La jeune fille haussa légèrement les épaules, se recueillit pendant quelques moments, et dit à San-Privato, en attachant sur lui un regard profond et scrutateur :

— Albert, si vous m’aviez encore aimée, auriez-vous voulu de moi pour votre femme ?


II

San-Privato, entendant Jeane lui demander soudainement s’il voulait d’elle pour sa femme, parut d’abord stupéfait, puis très-ému ; mais bientôt, souriant, il se dit tout haut d’un ton de reproche :

— Sot que je suis, de prendre au sérieux cette méchante raillerie…

— Rien de plus sérieux que mes paroles, je vous le jure !

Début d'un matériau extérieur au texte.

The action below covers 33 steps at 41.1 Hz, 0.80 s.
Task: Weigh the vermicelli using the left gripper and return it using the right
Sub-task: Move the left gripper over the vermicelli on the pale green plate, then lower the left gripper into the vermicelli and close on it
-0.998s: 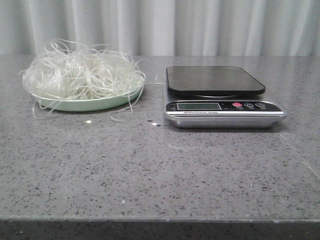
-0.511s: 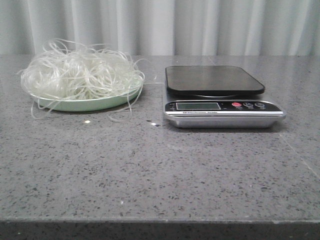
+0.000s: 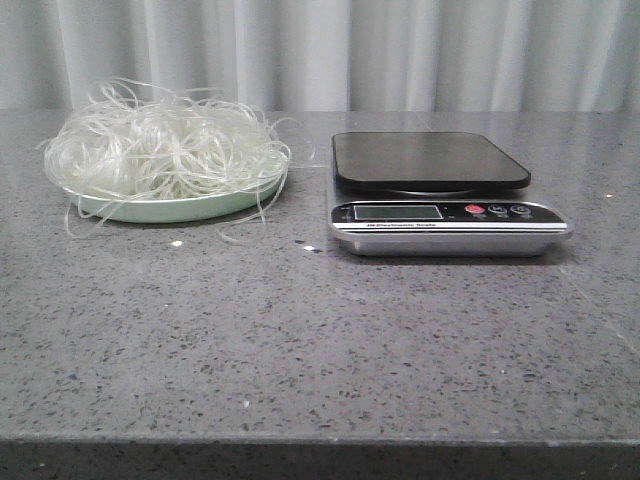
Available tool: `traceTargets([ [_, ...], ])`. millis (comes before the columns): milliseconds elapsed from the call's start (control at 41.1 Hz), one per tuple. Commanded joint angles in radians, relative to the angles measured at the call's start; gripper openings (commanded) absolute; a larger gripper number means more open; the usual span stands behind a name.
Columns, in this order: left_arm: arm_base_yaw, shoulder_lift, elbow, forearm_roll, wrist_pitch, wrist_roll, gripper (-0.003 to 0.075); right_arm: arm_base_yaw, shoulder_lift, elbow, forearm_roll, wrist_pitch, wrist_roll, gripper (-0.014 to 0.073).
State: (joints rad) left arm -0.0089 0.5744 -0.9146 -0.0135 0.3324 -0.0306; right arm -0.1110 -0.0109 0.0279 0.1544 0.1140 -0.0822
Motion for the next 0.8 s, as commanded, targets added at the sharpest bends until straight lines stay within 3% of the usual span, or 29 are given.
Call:
traceTargets([
  [0,-0.037,0.139,-0.107,-0.004,0.072,0.010,0.0252,-0.001,-0.016,-0.008,-0.007,-0.080,-0.004,0.0152],
  [170,-0.167,0.332,-0.211,-0.005,0.182,0.073,0.0485,-0.001,-0.016,-0.008,-0.007,-0.080,-0.004,0.0152],
  [268,-0.236,0.432,-0.259,-0.005,0.232,0.080,0.0553,-0.001,-0.016,-0.008,-0.007,-0.080,-0.004,0.0152],
  [438,-0.292,0.591,-0.354,-0.016,0.333,0.111,0.0573,-0.001,-0.016,-0.008,-0.007,-0.080,-0.004,0.0152],
  [608,-0.293,0.778,-0.474,-0.162,0.502,0.226,0.0622,-0.001,-0.016,-0.008,-0.007,-0.080,-0.004,0.0152],
  [779,-0.293,0.917,-0.533,-0.153,0.539,0.226,0.0622,-0.001,-0.016,-0.008,-0.007,-0.080,-0.004,0.0152],
])
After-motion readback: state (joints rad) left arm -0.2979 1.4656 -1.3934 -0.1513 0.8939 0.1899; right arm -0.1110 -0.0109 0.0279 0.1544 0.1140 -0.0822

— Vous voulez que je croie ?…

— Je veux que vous croyiez à mon serment, et, je vous le jure, je parle sérieusement, très-sérieusement en vous demandant si, dans le cas où vous m’auriez encore aimée, vous auriez voulu de moi pour votre femme ?

— Ah ! vous donner mon nom, vous consacrer ma vie, — reprit Albert avec entraînement, — c’eût été le plus ardent de mes vœux ! mais…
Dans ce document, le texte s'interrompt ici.